### Task requirements:
Lines from the one with "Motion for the" through the end of the listing below should be set down exactly, with no other line included.

### Data segment:

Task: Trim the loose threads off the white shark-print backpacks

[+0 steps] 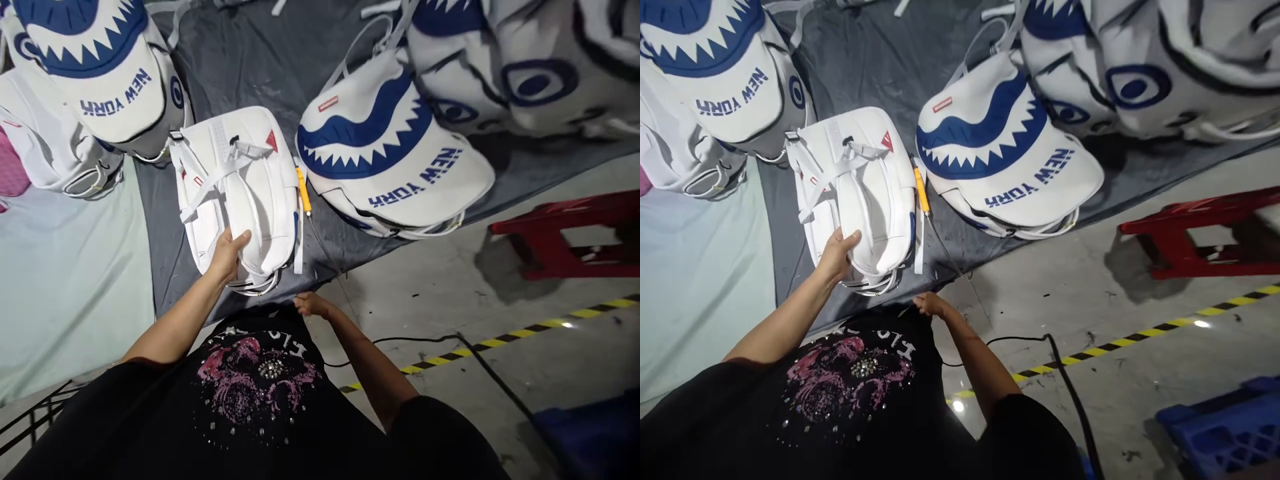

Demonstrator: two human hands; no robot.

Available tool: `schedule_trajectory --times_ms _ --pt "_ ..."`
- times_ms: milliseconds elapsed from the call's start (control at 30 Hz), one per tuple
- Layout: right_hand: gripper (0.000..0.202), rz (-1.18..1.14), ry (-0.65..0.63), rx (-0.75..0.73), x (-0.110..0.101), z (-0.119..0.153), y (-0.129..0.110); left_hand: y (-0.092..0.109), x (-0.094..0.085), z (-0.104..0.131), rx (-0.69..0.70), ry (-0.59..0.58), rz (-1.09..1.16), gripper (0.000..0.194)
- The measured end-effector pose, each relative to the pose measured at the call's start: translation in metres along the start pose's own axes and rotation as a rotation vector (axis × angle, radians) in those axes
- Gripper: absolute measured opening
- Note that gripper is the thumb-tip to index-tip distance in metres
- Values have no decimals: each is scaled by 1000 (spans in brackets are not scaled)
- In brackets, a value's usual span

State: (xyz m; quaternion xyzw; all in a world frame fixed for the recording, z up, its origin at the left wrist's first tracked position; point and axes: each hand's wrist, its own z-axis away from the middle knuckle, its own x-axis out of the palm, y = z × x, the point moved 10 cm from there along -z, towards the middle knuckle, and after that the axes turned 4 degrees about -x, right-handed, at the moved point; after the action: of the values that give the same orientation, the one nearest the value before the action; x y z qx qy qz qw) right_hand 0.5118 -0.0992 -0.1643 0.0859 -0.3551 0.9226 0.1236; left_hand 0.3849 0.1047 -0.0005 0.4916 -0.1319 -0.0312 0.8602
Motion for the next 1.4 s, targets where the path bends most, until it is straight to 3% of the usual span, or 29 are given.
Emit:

### Result of the task:
Motion for the next 1.4 s, targets where the path bends most, until it is straight to 3% of the usual span, or 29 are given.
Emit:

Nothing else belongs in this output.